JP-A-5-251045 JP 2010-123097 A

  An object of the present invention is to reduce the risk of destruction due to rotation of an illumination lamp.

The illumination lamp according to the present invention is:
A cylindrical glass tube with an outer diameter A;
A light emitting part housed in a glass tube,
The center of gravity position B in the cross section of the glass tube is at a position equal to or less than 1/3 of the outer diameter A from the outer surface of the glass tube.

The light emitting part
A light emitting diode;
A substrate with a light emitting diode attached thereto;
A heat sink bonded to the inner surface of the glass tube having a substrate mounting surface to which the substrate is mounted;
The substrate mounting surface of the heat sink is arranged at a position that is 1/6 or more and less than 1/2 of the inner diameter Y from the inner surface of the glass tube.

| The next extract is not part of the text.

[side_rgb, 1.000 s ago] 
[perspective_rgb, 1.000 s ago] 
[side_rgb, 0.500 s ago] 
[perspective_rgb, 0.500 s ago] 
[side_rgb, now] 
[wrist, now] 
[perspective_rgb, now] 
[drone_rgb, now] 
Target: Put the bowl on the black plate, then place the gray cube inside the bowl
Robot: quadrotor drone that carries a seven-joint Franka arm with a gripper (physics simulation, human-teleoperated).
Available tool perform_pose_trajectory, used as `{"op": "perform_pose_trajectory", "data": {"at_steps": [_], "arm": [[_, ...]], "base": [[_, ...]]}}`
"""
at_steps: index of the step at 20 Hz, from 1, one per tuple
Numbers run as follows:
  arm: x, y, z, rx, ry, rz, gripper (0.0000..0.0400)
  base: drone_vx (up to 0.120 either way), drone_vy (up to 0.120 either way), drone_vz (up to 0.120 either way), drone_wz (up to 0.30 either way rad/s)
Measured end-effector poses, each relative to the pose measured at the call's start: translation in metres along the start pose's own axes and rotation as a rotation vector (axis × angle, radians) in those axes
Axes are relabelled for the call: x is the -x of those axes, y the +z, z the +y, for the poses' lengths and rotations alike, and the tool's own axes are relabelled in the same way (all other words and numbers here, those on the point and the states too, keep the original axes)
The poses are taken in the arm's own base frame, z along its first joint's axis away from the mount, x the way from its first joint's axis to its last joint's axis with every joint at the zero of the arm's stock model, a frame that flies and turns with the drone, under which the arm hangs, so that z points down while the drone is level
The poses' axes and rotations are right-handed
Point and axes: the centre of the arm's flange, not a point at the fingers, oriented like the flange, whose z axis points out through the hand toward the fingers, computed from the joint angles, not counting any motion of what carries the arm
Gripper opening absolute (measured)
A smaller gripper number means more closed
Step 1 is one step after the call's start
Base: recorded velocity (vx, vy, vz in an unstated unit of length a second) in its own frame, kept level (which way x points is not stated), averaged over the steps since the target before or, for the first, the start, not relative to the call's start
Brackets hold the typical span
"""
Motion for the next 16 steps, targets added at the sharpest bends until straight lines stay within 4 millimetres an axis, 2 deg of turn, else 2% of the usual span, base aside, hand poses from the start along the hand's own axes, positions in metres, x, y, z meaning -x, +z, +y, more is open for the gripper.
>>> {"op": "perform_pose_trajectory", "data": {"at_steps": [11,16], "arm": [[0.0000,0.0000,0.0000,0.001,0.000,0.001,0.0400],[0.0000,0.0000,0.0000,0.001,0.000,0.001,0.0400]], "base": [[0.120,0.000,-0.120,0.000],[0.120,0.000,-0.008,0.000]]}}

Further, the heat sink is a D-shaped aluminum heat sink in which the outer shape in the cross section of the glass tube has an arcuate portion along the inner surface of the glass tube and a linear portion serving as a substrate mounting surface.
The substrate mounting surface is characterized in that it is arranged at a position of ¼ or more and less than ½ of the inner diameter Y from the inner surface of the glass tube.

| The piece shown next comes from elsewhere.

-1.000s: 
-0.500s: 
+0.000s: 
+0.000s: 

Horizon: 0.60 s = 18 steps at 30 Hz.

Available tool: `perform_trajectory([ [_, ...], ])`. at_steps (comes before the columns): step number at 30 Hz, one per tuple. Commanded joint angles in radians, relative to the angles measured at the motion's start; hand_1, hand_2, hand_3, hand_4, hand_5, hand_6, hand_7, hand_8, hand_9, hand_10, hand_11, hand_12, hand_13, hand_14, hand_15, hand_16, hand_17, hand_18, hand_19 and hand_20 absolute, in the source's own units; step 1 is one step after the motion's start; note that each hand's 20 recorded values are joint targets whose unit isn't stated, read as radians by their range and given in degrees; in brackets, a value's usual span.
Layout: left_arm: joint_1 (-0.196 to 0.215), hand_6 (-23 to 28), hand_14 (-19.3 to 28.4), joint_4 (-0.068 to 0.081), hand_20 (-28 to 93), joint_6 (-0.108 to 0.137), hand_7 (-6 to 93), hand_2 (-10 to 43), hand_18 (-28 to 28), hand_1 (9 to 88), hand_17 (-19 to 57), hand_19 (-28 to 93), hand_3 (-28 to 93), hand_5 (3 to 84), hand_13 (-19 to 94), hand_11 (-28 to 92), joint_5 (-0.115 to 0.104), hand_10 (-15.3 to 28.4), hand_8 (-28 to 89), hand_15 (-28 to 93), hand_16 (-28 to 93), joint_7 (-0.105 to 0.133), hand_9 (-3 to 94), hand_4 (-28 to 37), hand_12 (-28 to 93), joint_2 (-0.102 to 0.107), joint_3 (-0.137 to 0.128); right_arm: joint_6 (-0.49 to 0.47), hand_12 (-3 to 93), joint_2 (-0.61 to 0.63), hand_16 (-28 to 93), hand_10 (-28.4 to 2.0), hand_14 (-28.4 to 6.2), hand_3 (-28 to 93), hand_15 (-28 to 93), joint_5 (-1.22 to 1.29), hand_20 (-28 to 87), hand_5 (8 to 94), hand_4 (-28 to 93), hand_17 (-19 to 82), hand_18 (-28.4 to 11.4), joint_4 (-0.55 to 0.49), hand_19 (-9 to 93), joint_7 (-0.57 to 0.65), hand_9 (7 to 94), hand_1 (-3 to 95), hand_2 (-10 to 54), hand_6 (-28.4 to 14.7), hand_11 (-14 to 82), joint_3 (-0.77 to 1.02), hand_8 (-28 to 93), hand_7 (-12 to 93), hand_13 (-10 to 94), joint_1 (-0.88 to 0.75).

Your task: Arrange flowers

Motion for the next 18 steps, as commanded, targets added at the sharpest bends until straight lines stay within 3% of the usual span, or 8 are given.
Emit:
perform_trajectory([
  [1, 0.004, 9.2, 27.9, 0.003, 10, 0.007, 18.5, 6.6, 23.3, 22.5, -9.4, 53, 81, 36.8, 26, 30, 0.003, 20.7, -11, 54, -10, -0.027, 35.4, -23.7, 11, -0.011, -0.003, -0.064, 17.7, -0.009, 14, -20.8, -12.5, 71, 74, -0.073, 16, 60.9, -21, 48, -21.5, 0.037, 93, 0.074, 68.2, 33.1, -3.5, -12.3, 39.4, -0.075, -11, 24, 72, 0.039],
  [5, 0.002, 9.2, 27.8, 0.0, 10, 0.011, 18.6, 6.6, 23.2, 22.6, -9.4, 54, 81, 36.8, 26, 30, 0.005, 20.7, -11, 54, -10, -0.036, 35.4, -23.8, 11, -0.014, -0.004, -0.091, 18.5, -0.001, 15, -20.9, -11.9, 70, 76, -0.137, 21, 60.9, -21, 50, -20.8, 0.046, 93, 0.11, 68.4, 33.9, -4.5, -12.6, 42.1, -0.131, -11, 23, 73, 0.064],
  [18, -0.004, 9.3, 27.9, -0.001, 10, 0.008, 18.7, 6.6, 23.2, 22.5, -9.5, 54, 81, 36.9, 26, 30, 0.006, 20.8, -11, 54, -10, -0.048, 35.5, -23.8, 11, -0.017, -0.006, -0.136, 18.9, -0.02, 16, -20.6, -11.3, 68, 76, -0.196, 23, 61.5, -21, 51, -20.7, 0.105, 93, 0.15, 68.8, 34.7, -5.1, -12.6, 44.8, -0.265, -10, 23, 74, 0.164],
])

The heat sink is a plate-shaped aluminum heat sink having a predetermined width H and a predetermined thickness T in the cross section of the glass tube.
The heat sink has the surface on the center side of the glass tube as the substrate mounting surface.
The ratio of the width H and the inner diameter Y of the heat sink is 5:24 or more and 20:24 or less, and
The ratio of the thickness C of the heat sink to the inner diameter Y is 4:24 or more and 12:24 or less,
The substrate mounting surface is characterized in that it is disposed at a position of 1/6 or more and less than 1/2 of the inner diameter Y of the glass tube from the inner surface of the glass tube.

  Further, the ratio between the weight V of the heat sink and the weight W of the glass tube is 1: 3 or more and 1: 1 or less.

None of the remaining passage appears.